ARM-software / CMSIS-DSP

CMSIS-DSP embedded compute library for Cortex-M and Cortex-A
https://arm-software.github.io/CMSIS-DSP
Apache License 2.0
459 stars 123 forks source link

GCC failing to identify SMM[UL\LA]R idioms causes performance issues #117

Open FabKlein opened 10 months ago

FabKlein commented 10 months ago

For tracking

multAcc_32x32_keep32_R, mult_32x32_keep32_R and co macros, involved in Q.31 FFTs,Fast DF1 Biquad / Fast FIRs are supposed to be converted in single ARMv7M-E DSP instruction (SMM[UL\LA]R variant)

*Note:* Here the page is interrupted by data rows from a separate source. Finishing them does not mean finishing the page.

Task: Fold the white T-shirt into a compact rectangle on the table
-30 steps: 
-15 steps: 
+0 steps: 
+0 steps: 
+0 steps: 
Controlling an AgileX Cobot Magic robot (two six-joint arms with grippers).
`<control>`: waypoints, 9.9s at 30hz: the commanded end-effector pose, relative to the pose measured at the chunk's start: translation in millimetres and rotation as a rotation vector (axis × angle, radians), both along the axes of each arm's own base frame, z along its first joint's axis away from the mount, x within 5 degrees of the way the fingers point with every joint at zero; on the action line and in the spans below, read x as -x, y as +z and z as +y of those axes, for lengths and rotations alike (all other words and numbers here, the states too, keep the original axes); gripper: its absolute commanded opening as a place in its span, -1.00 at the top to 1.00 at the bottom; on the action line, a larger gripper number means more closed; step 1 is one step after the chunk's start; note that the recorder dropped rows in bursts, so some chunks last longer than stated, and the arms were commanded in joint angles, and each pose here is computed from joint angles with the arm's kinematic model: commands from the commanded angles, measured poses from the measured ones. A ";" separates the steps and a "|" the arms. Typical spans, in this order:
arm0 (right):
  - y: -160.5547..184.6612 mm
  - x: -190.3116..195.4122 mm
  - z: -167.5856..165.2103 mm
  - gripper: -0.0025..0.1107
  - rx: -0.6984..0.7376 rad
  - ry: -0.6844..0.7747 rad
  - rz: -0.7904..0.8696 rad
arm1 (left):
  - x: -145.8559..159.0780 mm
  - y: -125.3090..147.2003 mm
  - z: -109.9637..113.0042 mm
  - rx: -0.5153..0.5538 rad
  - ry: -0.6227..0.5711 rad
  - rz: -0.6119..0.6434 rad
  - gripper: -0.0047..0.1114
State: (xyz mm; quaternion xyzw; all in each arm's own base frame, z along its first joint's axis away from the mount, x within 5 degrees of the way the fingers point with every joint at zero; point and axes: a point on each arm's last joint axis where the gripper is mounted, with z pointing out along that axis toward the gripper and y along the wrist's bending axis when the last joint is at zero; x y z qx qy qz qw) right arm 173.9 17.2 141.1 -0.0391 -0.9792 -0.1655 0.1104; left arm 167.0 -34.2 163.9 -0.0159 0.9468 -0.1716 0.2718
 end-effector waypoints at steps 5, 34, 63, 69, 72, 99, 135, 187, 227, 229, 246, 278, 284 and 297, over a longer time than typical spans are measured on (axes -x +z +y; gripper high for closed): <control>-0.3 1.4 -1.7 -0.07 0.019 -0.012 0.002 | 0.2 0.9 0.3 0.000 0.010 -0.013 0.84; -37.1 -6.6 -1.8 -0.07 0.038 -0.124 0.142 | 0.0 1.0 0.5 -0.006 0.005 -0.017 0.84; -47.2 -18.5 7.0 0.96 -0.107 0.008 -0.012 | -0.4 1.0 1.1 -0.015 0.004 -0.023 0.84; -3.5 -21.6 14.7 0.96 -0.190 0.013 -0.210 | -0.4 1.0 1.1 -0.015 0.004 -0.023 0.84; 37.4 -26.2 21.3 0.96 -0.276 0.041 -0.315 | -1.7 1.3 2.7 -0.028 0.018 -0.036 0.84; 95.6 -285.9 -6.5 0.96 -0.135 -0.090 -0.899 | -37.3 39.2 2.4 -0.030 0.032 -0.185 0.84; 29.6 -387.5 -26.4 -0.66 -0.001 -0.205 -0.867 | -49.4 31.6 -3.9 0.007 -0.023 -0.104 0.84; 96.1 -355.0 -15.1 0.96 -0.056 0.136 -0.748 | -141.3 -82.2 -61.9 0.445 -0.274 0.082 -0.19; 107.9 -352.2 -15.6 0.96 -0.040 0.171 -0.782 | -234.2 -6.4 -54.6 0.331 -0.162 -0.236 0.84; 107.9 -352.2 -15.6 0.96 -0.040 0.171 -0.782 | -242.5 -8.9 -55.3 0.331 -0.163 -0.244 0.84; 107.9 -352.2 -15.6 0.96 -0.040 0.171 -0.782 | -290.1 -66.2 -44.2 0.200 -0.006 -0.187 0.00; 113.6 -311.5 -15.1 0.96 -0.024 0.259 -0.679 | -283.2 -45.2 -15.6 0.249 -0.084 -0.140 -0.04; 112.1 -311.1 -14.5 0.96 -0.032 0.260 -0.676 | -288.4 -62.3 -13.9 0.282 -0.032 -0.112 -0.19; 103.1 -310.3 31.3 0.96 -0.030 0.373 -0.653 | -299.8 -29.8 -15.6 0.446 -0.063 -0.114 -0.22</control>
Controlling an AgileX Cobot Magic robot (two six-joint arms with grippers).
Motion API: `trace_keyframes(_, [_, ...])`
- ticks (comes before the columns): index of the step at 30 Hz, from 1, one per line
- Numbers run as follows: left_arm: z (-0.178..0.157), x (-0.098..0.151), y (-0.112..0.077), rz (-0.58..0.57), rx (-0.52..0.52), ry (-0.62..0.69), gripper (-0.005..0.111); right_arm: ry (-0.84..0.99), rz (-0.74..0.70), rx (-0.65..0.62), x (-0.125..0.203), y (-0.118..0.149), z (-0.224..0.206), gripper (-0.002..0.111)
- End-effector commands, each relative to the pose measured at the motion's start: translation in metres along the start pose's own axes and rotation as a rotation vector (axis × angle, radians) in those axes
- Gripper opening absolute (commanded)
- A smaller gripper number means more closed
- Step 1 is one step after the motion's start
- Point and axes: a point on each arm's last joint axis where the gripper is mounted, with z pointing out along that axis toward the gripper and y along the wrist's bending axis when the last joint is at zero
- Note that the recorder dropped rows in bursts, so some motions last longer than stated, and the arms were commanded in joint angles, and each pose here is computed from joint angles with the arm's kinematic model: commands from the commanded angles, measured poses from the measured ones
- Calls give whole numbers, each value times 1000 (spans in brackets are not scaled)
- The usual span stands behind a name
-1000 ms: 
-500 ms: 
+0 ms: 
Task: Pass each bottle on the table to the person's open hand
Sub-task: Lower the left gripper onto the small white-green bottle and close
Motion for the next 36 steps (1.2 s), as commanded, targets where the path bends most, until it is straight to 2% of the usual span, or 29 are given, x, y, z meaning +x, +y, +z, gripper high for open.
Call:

This is OK with Arm Compilers and clang but not for GCC (any version) https://godbolt.org/z/7GWqdE3xv

Expected successful conversion (e.g. CLANG): https://godbolt.org/z/3149Knxoc

SMM[UL\LA]R are not part of ACLE, so inline asm may be required

christophe0606 commented 10 months ago

@FabKlein There is already a __SMMLA in CMSIS-Core for gcc. No SMMUL yet ... Same for clang ...

CookiePLMonster commented 4 months ago

For visibility - is there any way to emit SMMUL from GCC that does not involve inline assembly? Neither gcc-cmsis.h or arm_acle.h provide intrinsics for it.

christophe0606 commented 4 months ago

@CookiePLMonster I think the only way is to use inline assembly that can be hidden in a C macro.

CookiePLMonster commented 4 months ago

@christophe0606 Indeed, I tried mimicking intrinsics from cmsis_gcc.h and it works well:

__STATIC_FORCEINLINE int32_t __SMMUL (int32_t op1, int32_t op2)
{
 int32_t result;

 __ASM ("smmul %0, %1, %2" : "=r" (result): "r"  (op1), "r" (op2) );
 return(result);
}

It's just strange that it's omitted from that header file, while e.g. SMMLA exists.

christophe0606 commented 4 months ago

@CookiePLMonster It is handled by the CMSIS project. You may open a github issue there to ask them why it was not done, and if they could add it to the header. (Perhaps there is already an open issue)

CookiePLMonster commented 4 months ago

Would that be https://github.com/ARM-software/CMSIS_6/issues ?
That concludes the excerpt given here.